Gesturing and chanting, Raul tapped each of our shoes with his silver staff and the footwear now clung to the ground as if it was flat and level. Laughing in delight, Mindy even ran up the wall to stand perpendicular to us.

"Shoes of Sure Footing,” Raul explained, as we hurried along the walkway. “Its such an ancient conjure I nearly forgot the words."

"What was SOSF originally used for?” Patricia asked, lifting and placing each foot with exaggerated care. “Mountain climbers? Or was it for sailors at sea to stay on deck during a storm?"

"Thieves."

"Ah."

Passing an alcove set into the black wall above us, I noticed a security camera sitting motionless. How had that happened? Even with the electronics dead, there still should have been battery power, and there was clearly no external damage. Strange.

Glancing about for any other cameras, I noticed a barely discernable square of pure ebony coming our way from the darkness overhead. Bloody hell, a flapjack!

"Incoming!” I shouted over the chatter of my machine pistol, the spent brass shells hitting the walkway to instantly slide away with out a noise. “Twelve o'clock high!"

"Roman Candle!” George ordered, his M60 spitting lead upward.

In rough unison, everybody cut loose with their weapons; beams, Fire Lances, arrows and bullets impacted into the deadly flying chameleon, the muzzle flashes strobing the dark in a wild disco effect.
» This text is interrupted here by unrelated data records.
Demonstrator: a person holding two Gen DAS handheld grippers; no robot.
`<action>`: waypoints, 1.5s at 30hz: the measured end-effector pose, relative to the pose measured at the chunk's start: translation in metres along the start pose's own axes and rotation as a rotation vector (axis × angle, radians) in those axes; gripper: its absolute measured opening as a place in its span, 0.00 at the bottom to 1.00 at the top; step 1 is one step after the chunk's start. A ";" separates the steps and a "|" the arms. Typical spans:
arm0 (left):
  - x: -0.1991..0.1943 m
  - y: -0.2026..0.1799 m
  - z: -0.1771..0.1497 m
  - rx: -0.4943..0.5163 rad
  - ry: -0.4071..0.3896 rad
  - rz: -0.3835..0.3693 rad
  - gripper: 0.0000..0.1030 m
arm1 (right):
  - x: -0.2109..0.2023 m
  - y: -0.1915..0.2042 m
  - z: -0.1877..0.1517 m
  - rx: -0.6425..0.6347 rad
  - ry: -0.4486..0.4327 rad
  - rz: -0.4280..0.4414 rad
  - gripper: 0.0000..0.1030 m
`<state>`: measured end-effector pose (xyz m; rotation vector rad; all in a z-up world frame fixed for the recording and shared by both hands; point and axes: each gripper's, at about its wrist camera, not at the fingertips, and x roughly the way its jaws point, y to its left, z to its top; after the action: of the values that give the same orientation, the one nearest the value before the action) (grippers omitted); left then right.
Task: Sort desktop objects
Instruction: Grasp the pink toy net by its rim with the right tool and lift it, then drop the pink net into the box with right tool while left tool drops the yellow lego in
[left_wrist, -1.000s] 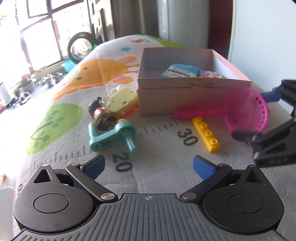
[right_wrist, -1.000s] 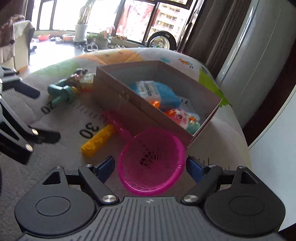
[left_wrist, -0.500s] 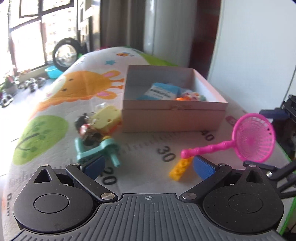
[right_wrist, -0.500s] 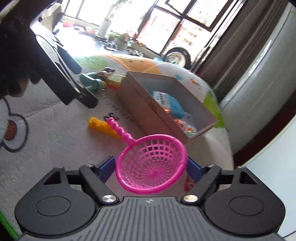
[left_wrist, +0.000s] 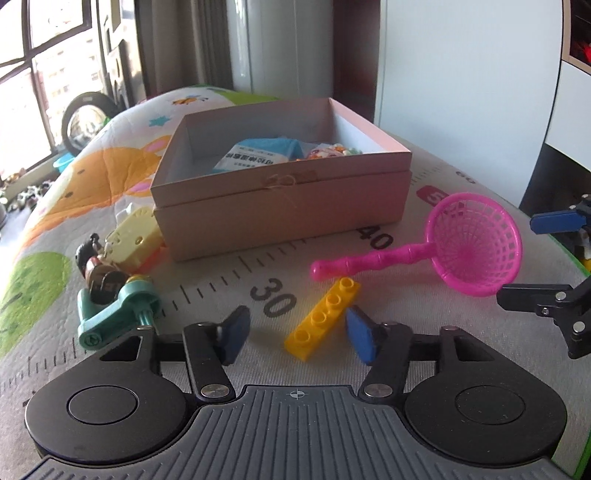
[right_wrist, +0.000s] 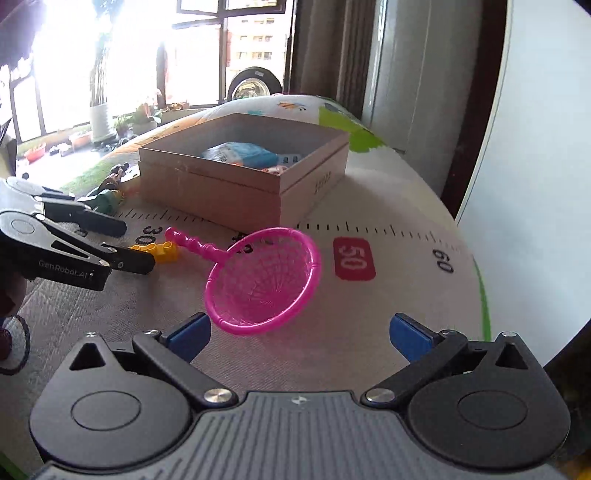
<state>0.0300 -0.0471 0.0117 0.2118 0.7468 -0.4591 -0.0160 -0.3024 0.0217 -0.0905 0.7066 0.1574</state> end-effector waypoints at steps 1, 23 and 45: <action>-0.001 0.001 -0.001 0.001 -0.007 -0.005 0.56 | 0.003 -0.002 0.000 0.028 0.003 0.008 1.00; -0.015 0.008 0.000 0.057 -0.030 0.009 0.63 | 0.031 0.043 0.032 -0.144 -0.008 0.001 0.81; -0.106 -0.015 0.035 0.253 -0.309 0.097 0.17 | -0.130 0.013 0.101 -0.123 -0.380 -0.068 0.81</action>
<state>-0.0233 -0.0383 0.1101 0.4016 0.3732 -0.4805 -0.0513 -0.2902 0.1830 -0.1961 0.3142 0.1473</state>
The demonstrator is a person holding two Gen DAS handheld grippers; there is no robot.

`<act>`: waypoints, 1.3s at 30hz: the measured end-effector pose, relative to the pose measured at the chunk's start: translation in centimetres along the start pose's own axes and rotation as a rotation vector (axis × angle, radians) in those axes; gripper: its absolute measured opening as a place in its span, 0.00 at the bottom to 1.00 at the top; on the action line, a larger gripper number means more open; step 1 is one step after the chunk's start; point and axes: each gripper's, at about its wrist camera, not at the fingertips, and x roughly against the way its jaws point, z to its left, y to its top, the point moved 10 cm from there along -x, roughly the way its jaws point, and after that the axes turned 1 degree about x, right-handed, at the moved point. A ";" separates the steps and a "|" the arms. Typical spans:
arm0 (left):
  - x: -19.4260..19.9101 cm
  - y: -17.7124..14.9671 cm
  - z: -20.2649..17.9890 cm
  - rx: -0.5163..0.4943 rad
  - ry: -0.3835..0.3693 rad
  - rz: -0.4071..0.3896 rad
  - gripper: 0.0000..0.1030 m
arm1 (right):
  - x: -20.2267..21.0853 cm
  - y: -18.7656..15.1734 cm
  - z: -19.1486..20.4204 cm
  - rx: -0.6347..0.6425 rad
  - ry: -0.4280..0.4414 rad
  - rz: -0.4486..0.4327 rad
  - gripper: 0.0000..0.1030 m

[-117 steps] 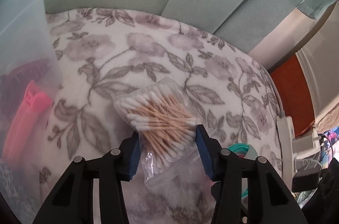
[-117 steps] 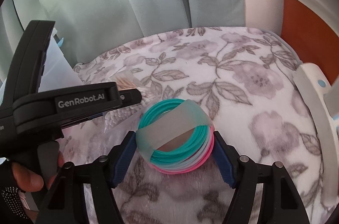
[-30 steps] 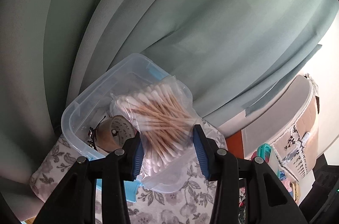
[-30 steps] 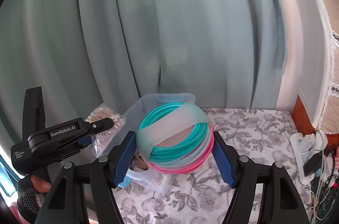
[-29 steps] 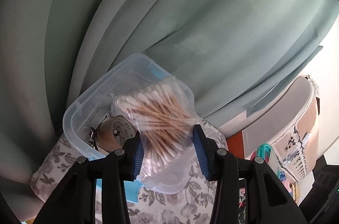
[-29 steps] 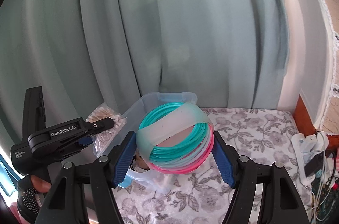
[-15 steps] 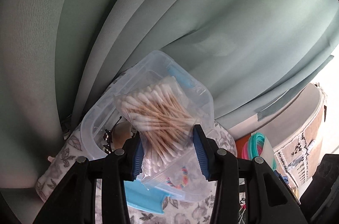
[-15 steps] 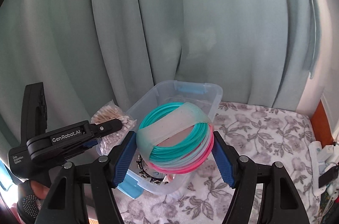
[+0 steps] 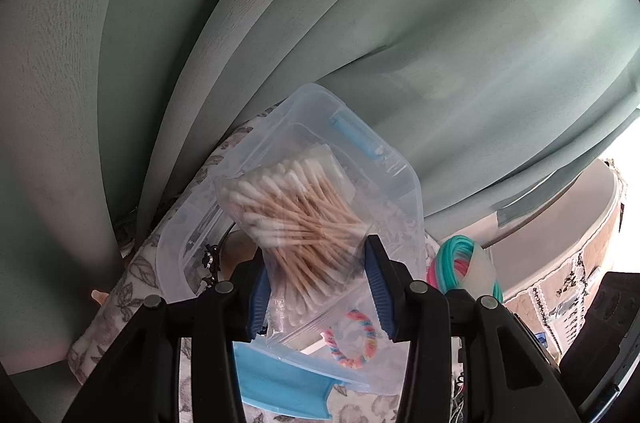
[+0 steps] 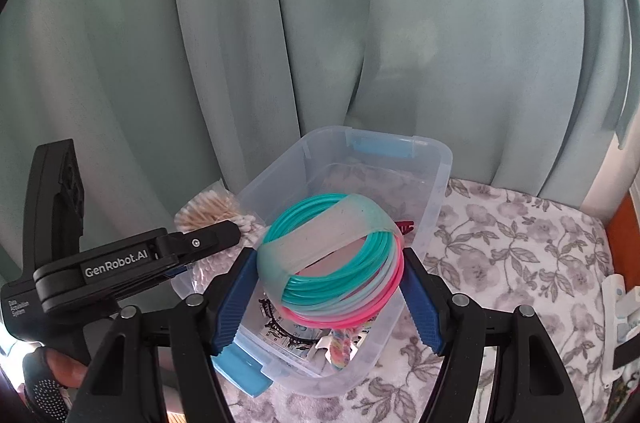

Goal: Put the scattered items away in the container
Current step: 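Open right tool dropping the bangles into the container while left tool releases the swab bag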

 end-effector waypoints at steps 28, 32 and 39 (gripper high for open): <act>-0.2 0.1 -0.1 0.006 -0.017 -0.006 0.73 | -1.7 -0.6 -1.1 0.006 -0.030 0.029 0.78; 0.3 0.2 -0.3 -0.008 -0.010 -0.016 0.74 | -1.1 -0.6 -1.7 -0.016 -0.043 0.023 0.78; 1.4 0.1 -1.0 -0.049 0.015 -0.036 0.80 | 0.6 -0.6 -2.7 -0.040 -0.064 0.003 0.78</act>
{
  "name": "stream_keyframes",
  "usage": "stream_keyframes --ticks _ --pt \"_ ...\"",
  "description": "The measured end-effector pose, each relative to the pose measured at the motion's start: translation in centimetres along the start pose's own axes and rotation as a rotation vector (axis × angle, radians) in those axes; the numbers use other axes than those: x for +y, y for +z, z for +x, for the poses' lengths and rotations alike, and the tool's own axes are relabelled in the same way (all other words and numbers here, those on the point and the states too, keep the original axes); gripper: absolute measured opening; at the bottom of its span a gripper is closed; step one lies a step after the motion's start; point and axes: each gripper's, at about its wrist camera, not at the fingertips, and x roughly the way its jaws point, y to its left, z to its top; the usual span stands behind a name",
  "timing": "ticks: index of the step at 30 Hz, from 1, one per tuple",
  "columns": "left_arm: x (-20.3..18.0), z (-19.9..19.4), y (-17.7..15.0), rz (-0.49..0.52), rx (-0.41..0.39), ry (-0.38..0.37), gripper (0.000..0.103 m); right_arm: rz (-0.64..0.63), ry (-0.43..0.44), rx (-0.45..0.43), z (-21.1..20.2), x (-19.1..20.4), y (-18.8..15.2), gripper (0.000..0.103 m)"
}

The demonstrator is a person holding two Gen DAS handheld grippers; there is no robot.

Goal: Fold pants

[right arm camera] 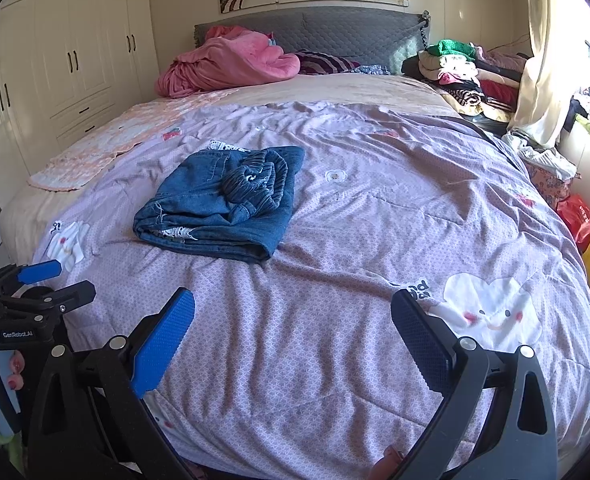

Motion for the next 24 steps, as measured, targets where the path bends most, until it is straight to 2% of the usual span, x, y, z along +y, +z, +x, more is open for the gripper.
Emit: stream_keyframes --ticks 24 --pt "0.22 0.25 -0.23 -0.013 0.001 -0.019 0.093 0.001 -0.003 0.004 0.06 -0.22 -0.12 0.098"
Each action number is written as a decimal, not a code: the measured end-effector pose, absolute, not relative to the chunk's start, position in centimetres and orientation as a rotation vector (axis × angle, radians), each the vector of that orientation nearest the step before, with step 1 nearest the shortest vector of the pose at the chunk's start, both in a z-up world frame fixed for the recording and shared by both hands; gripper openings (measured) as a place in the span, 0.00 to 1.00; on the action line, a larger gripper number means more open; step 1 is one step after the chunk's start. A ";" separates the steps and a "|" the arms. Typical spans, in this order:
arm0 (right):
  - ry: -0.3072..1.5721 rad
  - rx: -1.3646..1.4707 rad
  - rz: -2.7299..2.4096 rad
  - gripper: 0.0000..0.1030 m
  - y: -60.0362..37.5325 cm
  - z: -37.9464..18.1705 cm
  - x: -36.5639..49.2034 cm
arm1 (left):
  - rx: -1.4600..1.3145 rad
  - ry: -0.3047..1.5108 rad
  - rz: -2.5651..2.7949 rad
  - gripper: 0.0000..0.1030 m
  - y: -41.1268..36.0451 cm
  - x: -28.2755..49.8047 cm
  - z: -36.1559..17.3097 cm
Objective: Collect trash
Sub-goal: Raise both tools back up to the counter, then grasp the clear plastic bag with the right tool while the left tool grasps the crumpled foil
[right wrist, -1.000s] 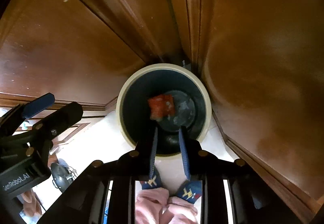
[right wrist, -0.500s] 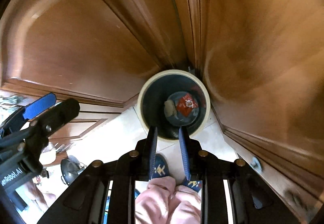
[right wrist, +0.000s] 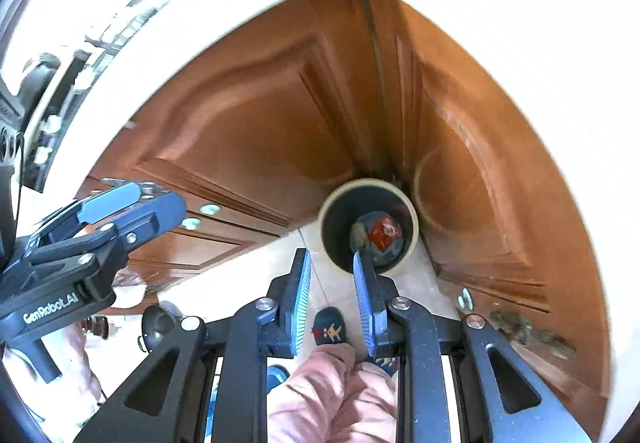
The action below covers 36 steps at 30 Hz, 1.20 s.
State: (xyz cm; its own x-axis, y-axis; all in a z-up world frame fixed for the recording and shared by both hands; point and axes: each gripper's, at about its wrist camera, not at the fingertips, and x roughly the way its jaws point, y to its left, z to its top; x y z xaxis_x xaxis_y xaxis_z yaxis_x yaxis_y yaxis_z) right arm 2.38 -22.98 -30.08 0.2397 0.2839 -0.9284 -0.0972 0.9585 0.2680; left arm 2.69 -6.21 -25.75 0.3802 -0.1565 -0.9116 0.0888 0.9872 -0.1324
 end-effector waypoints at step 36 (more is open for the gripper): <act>0.875 0.061 0.290 0.35 -21.6 -7.8 18.9 | -0.082 0.958 -0.020 0.73 0.9 15.4 -4.9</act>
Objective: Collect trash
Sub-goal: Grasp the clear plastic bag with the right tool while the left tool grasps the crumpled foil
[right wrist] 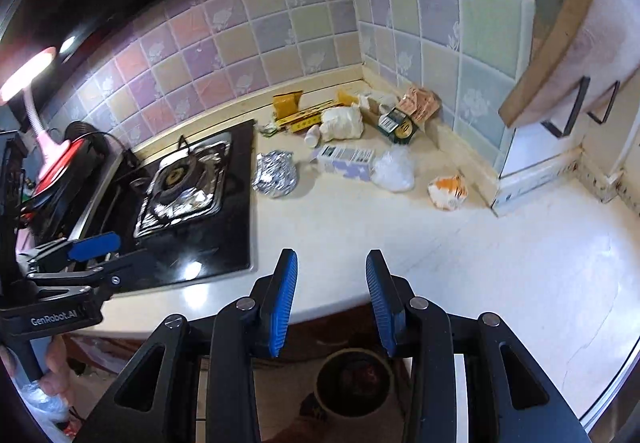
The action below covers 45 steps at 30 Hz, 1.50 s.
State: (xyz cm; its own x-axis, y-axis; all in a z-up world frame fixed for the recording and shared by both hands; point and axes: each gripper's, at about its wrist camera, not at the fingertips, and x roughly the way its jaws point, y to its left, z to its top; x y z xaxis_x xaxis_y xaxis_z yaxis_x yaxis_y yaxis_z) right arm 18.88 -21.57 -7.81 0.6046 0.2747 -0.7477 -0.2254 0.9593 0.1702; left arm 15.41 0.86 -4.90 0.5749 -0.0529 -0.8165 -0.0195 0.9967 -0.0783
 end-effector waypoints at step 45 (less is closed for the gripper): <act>1.095 0.185 -0.041 0.37 -21.8 -22.8 46.0 | -0.088 1.273 -0.189 0.73 3.2 44.9 -21.9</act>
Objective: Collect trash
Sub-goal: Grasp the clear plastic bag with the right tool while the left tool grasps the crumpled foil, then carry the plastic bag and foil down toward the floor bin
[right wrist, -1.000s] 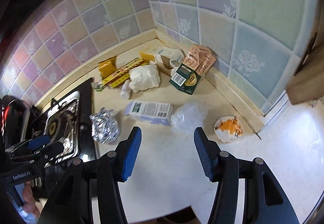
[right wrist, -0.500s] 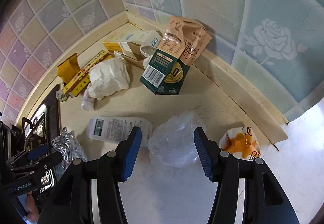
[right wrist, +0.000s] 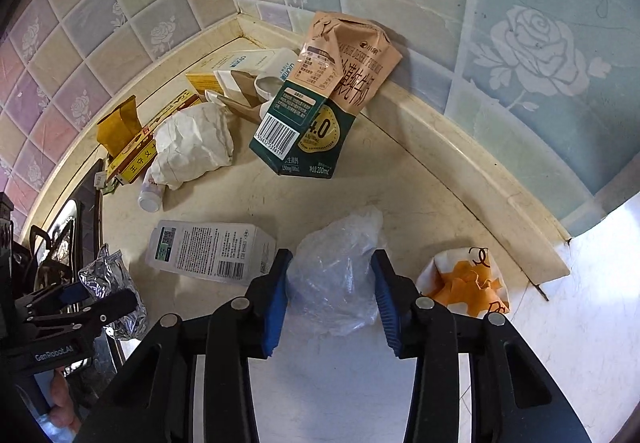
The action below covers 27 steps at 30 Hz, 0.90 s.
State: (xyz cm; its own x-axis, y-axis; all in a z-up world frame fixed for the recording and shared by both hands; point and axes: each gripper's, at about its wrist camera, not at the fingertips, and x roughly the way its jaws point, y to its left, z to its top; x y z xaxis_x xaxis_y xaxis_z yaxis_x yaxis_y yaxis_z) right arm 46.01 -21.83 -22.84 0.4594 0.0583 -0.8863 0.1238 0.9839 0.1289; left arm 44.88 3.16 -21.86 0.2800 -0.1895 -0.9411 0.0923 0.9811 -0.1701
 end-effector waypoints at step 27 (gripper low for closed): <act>0.996 0.142 0.126 0.26 -21.1 -17.2 38.6 | -0.022 1.140 -0.215 0.59 -1.7 36.8 -14.5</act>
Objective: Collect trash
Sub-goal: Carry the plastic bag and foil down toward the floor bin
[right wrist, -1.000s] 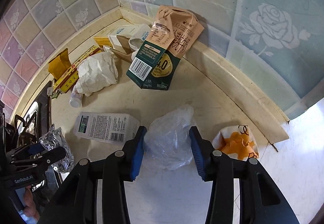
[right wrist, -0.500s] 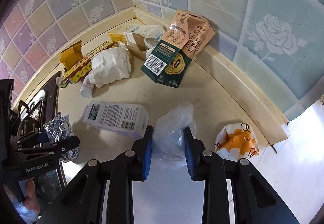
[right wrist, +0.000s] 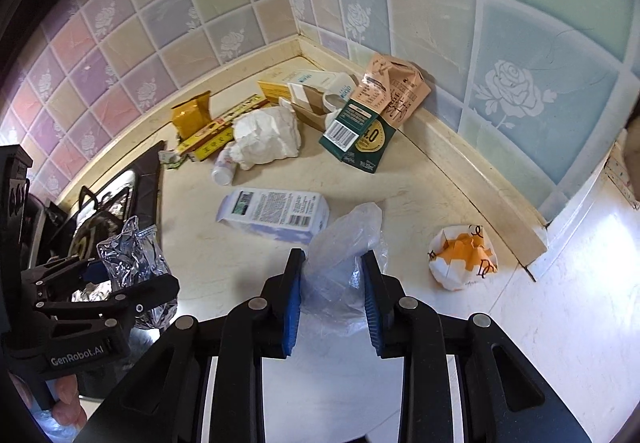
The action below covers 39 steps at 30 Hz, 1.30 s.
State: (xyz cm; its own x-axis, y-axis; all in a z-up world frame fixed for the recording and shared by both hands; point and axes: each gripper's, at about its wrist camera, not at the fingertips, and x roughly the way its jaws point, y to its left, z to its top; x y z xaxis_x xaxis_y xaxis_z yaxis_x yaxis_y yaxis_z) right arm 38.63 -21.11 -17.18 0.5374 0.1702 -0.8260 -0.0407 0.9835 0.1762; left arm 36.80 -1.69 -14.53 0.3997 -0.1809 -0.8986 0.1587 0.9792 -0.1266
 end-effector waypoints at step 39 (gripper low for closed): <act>0.955 0.076 0.411 0.26 -23.9 -15.0 2.7 | -0.013 1.068 -0.093 0.59 -9.7 2.7 -13.4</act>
The sheer physical mass of our weaponry held the beastie at bay until Katrina shouted a spell.

Instantly, the flapjack shot down the central shaft of the Facility, disappearing into the blackness as it was hot for a date with the sexiest lady flapjack who ever lived.

"What did you do?” Steve asked, staring over the railing.

Patting the Russian on the shapely shoulder, Raul chuckled, “She used a Fly spell."

"But it was flying."

"Now it flies for me,” Katrina answered proudly. “At thirty two feet, per second per second, compounded by the maximum velocity of the species. When spell wears off, animal will be too far away to annoy again. Unless we are lucky and it hits something hard on way down."

I was starting to like this gal. She fought mean.

Unfortunately, our gunshots seemed to have attracted the attention of the other denizens of the Facility. Distant growls and slobbers did not sound so distant anymore, and some of those burning stars were coming up the walkway in a steady line.

"Double time, hush,” I whispered, screwing a magical silencer onto my .357 Magnum revolver. “Use silenced weapons only. Harch!"

In tight order, we moved down the walkway and soon began to encounter side corridors. Let me see, we're in section 3, so we wanted level 17, corridor 5, number 12.

The torches from below were uncomfortably close, the growls nearly understandable words and we were running when I finally reached the correct corridor. Silently, I pointed inside and my team rushed off the ramp. Raul paused until everybody else was inside, then sprayed the mouth of the corridor with a smoky discharge from his staff. The end of the corridor closed solid just as the sounds of the prisoners arrived, then proceed onward. Whew, close one.

Yowsa
, Connie sent telepathically.

Moving deeper into the corridor, the passage way lined with the doors to cells. Some had broken hinges, others were ruptured in the middle, and a few were completely missing.